When the big data movement started it was mostly focused on batch processing. Distributed data storage and querying tools like MapReduce, Hive, and Pig were all designed to process data in batches rather than continuously. Businesses would run multiple jobs every night to extract data from a database, then analyze, transform, and eventually store the data. More recently enterprises have discovered the power of analyzing and processing data and events as they happen, not just once every few hours. Most traditional messaging systems don't scale up to handle big data in realtime, however. So engineers at LinkedIn built and open-sourced Kafka: a distributed messaging framework that meets the demands of big data by scaling on commodity hardware.
Over the past few years, Kafka has emerged to solve a variety of use cases. In the simplest case, it could be a simple buffer for storing application logs. Combined with a technology like Spark Streaming, it can be used to track data changes and take action on that data before saving it to a final destination. Kafka's predictive mode makes it a powerful tool for detecting fraud, such as checking the validity of a credit card transaction when it happens, and not waiting for batch processing hours later.
This two-part tutorial introduces Kafka, starting with how to install and run it in your development environment. You'll get an overview of Kafka's architecture, followed by an introduction to developing an out-of-the-box Kafka messaging system. Finally, you'll build a custom producer/consumer application that sends and consumes messages via a Kafka server. In the second half of the tutorial you'll learn how to partition and group messages, and how to control which messages a Kafka consumer will consume.
What is Kafka?
Apache Kafka is messaging system built to scale for big data. Similar to Apache ActiveMQ or RabbitMq, Kafka enables applications built on different platforms to communicate via asynchronous message passing. But Kafka differs from these more traditional messaging systems in key ways:
- It's designed to scale horizontally, by adding more commodity servers.
- It provides much higher throughput for both producer and consumer processes.
- It can be used to support both batch and real-time use cases.
- It doesn't support JMS, Java's message-oriented middleware API.
Kafka's architecture
Before we explore Kafka's architecture, you should know its basic terminology:
- A producer is process that can publish a message to a topic.
- a consumer is a process that can subscribe to one or more topics and consume messages published to topics.
- A topic category is the name of the feed to which messages are published.
- A broker is a process running on single machine.
- A cluster is a group of brokers working together.
Figure 1. Architecture of a Kafka message system
Kafka's architecture is very simple, which can result in better performance and throughput in some systems. Every topic in Kafka is like a simple log file.
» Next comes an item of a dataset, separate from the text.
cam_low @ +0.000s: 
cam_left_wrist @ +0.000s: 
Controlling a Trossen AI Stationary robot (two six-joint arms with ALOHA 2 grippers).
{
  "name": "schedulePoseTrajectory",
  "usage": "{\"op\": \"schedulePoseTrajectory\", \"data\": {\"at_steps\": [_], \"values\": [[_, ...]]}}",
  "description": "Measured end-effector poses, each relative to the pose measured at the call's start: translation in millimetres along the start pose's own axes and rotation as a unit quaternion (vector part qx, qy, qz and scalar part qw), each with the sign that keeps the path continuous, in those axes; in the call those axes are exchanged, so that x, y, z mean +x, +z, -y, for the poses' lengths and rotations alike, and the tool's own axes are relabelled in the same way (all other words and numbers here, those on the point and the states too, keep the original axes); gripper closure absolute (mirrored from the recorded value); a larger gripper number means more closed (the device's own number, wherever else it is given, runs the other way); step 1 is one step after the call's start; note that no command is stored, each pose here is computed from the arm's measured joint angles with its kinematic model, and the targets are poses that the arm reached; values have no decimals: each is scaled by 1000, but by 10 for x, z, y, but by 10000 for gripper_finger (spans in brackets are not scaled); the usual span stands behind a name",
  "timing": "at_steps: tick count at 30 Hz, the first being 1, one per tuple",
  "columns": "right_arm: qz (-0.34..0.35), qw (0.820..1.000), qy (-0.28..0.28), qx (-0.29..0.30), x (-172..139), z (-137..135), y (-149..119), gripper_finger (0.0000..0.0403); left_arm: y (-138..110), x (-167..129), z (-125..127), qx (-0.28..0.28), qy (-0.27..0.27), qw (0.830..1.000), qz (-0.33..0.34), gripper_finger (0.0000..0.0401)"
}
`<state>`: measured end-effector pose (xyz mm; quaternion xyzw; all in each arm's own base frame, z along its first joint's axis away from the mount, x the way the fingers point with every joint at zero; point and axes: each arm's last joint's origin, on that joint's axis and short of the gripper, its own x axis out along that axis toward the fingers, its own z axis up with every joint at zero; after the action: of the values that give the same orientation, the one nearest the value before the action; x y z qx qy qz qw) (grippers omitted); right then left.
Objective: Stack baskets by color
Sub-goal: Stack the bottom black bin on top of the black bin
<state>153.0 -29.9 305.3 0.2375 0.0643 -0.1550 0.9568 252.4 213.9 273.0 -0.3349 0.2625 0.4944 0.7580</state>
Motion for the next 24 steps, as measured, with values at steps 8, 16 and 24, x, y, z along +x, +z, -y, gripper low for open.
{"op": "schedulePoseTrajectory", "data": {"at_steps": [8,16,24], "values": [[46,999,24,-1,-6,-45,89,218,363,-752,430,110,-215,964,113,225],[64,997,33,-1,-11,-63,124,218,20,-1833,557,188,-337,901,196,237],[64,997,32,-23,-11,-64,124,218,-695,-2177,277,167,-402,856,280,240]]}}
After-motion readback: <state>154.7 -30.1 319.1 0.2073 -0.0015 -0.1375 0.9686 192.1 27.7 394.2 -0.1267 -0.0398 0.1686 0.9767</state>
When a producer publishes a message, the Kafka server appends it to the end of the log file for its given topic. The server also assigns an offset, which is a number used to permanently identify each message. As the number of messages grows, the value of each offset increases; for example if the producer publishes three messages the first one might get an offset of 1, the second an offset of 2, and the third an offset of 3.
When the Kafka consumer first starts, it will send a pull request to the server, asking to retrieve any messages for a particular topic with an offset value higher than 0. The server will check the log file for that topic and return the three new messages. The consumer will process the messages, then send a request for messages with an offset higher than 3, and so on.
In Kafka, the client is responsible for remembering the offset count and retrieving messages.The Kafka server doesn't track or manage message consumption. By default, a Kafka server will keep a message for seven days. A background thread in the server checks and deletes messages that are seven days or older. A consumer can access messages as long as they are on the server. It can read a message multiple times, and even read messages in reverse order of receipt. But if the consumer fails to retrieve the message before the seven days are up, it will miss that message.
Kafka benchmarks
Production use by LinkedIn and other enterprises has shown that with proper configuration Kafka is capable of processing hundreds of gigabytes of data daily. In 2011, three LinkedIn engineers used benchmark testing to demonstrate that Kafka could achieve much higher throughput than ActiveMQ and RabbitMQ.
Quick setup and demo
We'll build a custom application in this tutorial, but let's start by installing and testing a Kafka instance with an out-of-the-box producer and consumer.
- Visit the Kafka download page to install the most recent version (0.9 as of this writing).
- Extract the binaries into a
software/kafka
folder. For the current version it'ssoftware/kafka_2.11-0.9.0.0
. - Change your current directory to point to the new folder.
- Start the Zookeeper server by executing the command:
bin/zookeeper-server-start.sh config/zookeeper.properties
. - Start the Kafka server by executing:
bin/kafka-server-start.sh config/server.properties
. - Create a test topic that you can use for testing:
bin/kafka-topics.sh --create --zookeeper localhost:2181 --replication-factor 1 --partitions 1 --topic javaworld
. - Start a simple console consumer that can consume messages published to a given topic, such as
javaworld
:bin/kafka-console-consumer.sh --zookeeper localhost:2181 --topic javaworld --from-beginning
. - Start up a simple producer console that can publish messages to the test topic:
bin/kafka-console-producer.sh --broker-list localhost:9092 --topic javaworld
. - Try typing one or two messages into the producer console. Your messages should show in the consumer console.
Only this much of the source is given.